- Cannavaro got emotional as he watched Germany 2006 with FIFA TV
- He discussed Zidane’s headbutt and the shootout with France
- And revealed the tackle he believes won him the adidas Golden Ball
The 2006 FIFA World Cup™ was an emotional rollercoaster for Italy, which was packed with tension and ended in ecstasy. They had to play at a numerical disadvantage in two matches, due to Daniele De Rossi and Marco Materazzi seeing red. They scored with virtually the last kick – in the 91st and 121st minutes – in the Round of 16 and semi-finals. They came from behind in the Final and had the drama of Zinedine Zidane being sent off in a dramatic 120 minutes at the Olympiastadion. And then, despite having lost all three of their previous World Cup shootouts – to Argentina in 1990, Brazil in 1994 and France in 1998 – they beat Les Bleus on penalties to lift the Trophy.
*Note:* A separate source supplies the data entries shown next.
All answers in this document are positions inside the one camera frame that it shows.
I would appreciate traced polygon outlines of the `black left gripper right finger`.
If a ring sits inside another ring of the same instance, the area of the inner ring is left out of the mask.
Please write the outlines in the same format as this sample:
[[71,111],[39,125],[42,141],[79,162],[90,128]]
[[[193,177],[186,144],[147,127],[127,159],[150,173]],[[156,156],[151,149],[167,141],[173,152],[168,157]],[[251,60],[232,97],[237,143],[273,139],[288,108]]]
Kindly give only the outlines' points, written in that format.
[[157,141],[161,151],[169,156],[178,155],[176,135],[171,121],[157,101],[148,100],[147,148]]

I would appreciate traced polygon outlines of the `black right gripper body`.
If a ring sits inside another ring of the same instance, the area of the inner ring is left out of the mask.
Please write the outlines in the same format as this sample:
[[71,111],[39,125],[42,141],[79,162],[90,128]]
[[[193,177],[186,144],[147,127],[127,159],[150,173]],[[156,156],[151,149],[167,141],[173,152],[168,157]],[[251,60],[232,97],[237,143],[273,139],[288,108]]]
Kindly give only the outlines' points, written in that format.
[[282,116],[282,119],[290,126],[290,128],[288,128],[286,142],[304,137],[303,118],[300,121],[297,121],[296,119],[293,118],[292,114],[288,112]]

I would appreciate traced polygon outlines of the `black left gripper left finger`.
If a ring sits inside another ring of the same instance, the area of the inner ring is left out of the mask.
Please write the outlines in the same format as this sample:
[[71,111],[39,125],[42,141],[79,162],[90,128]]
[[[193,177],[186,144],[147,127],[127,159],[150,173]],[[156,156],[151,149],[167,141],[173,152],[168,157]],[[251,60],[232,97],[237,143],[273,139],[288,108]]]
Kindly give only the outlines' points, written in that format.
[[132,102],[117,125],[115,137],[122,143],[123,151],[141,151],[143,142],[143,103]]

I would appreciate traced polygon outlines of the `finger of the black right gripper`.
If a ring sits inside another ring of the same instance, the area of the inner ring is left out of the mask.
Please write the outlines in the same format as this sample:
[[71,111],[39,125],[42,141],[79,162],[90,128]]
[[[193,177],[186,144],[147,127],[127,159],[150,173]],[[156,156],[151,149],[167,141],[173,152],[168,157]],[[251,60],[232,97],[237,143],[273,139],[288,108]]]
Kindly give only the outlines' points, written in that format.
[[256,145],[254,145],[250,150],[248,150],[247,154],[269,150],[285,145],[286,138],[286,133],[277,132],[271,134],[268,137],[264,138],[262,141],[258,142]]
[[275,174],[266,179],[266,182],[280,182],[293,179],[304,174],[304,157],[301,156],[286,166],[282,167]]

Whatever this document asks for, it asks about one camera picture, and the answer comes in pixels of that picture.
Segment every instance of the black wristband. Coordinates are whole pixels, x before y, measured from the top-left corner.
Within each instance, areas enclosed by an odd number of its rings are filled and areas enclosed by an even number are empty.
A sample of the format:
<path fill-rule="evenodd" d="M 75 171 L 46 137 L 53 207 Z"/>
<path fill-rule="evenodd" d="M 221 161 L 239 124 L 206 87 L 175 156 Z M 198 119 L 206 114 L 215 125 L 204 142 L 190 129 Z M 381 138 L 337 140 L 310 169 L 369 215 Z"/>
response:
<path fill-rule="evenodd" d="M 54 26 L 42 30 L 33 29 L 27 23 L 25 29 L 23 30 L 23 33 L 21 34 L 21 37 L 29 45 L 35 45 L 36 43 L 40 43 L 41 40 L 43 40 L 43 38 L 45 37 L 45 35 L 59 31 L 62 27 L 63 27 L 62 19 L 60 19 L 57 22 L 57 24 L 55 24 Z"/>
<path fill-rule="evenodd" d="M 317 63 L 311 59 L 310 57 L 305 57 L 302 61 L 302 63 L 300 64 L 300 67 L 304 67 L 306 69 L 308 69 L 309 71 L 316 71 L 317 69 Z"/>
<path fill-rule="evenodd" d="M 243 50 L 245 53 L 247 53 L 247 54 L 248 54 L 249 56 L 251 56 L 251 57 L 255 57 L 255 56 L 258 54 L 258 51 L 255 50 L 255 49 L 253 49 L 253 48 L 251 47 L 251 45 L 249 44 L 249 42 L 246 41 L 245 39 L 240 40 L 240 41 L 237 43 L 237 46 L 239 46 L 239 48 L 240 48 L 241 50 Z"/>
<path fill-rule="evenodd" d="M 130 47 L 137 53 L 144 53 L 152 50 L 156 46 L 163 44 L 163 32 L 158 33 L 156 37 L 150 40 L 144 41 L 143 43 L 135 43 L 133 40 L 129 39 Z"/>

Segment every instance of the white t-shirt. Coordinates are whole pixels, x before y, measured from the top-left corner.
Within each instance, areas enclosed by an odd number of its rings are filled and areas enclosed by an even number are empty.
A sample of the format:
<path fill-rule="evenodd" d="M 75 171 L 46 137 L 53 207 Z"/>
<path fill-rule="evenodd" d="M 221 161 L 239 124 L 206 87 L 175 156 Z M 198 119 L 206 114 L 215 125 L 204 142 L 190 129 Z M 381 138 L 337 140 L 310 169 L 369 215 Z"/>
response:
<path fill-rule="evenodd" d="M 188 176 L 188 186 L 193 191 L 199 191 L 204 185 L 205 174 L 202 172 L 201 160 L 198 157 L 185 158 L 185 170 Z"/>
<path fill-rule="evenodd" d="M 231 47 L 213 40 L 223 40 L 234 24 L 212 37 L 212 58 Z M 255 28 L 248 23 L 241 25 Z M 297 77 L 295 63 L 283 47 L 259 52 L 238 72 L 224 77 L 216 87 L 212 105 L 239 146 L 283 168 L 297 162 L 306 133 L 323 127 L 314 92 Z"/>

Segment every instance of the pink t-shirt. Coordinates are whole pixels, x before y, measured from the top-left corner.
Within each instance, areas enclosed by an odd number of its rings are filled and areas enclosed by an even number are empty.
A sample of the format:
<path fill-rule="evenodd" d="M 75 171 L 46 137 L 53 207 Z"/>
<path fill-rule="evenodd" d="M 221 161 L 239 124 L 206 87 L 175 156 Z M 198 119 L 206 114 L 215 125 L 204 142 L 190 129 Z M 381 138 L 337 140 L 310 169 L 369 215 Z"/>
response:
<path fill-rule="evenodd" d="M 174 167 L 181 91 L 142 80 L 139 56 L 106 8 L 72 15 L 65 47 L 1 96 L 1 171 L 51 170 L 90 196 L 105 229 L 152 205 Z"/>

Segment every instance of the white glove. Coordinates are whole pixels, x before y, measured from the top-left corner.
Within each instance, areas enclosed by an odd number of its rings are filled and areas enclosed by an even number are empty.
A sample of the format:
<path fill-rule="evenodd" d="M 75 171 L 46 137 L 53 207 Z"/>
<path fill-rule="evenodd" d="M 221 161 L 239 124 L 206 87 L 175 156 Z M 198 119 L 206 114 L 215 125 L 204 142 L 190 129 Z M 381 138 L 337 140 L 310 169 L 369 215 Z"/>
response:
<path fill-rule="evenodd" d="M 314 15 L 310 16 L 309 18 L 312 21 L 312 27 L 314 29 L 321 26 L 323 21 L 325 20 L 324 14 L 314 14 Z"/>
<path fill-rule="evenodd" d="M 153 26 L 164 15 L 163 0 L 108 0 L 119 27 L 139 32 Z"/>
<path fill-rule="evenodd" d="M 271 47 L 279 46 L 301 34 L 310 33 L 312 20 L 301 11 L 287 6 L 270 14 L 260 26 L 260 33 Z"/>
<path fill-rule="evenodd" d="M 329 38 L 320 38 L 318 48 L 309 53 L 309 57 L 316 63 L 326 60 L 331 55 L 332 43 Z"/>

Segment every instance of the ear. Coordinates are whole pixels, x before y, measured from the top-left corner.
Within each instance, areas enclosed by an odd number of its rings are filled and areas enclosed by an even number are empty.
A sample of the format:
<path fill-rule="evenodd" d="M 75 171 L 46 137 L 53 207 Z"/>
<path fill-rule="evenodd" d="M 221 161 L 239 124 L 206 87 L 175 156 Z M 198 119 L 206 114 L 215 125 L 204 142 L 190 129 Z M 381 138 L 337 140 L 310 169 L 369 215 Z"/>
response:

Fabio Cannavaro's memories of Germany 2006 are not only intact – they pack a greater emotional punch than ever, as FIFA.com discovered when we sat down with the Il Capitano to show him footage of the key moments from Italy’s campaign.
“I’m even more emotional as I watch these images now than what I was then,” said Cannavaro as he watched his thudding dispossession of Germany’s Lukas Podolski in the last four, which led to Alessandro Del Piero’s superb goal.
“I guess this tackle I did on Podolski is what made me win the [FIFA World Player of the Year award]. Because it was an extraordinary game, played at such a high level with interventions that, when I see them, I ask myself: ‘Was that me really doing it?’ It’s an image that will remain in football history. It was a beautiful goal, scored against a German team playing at home. It’s what made us go to Berlin.”
There, an infamous incident unfolded between Marco Materazzi and Zinedine Zidane.
“I heard it,” recalled Cannavaro. “I was five metres ahead and heard that noise. I turned around and Marco was on the floor. I asked Gigi [Buffon] – because he was the only one who saw it – ‘What happened?’ And he says, ‘Fabio, he hit him with an incredible headbutt!’
“’A headbutt? How’s that possible?’ Because Materazzi is over 1.90m tall. So it hit him on the chest. If it had been me, it would have been straight at my face because I’m a little shorter!”
“I consider Zidane to be an amazing player who has written football history. However, in this case, he was wrong.
The Final went to penalties, where Fabio Grosso stepped up with the chance to win it for Italy.
“I told you: I get more emotional now, as I watch this, than I did when I was on the pitch,” explained Cannavaro. “And even now, every time I watch Fabio take that penalty kick, I think to myself, ‘I hope he doesn’t miss it’. (chuckles). These are moments that change the story of a game, a World Cup and life.”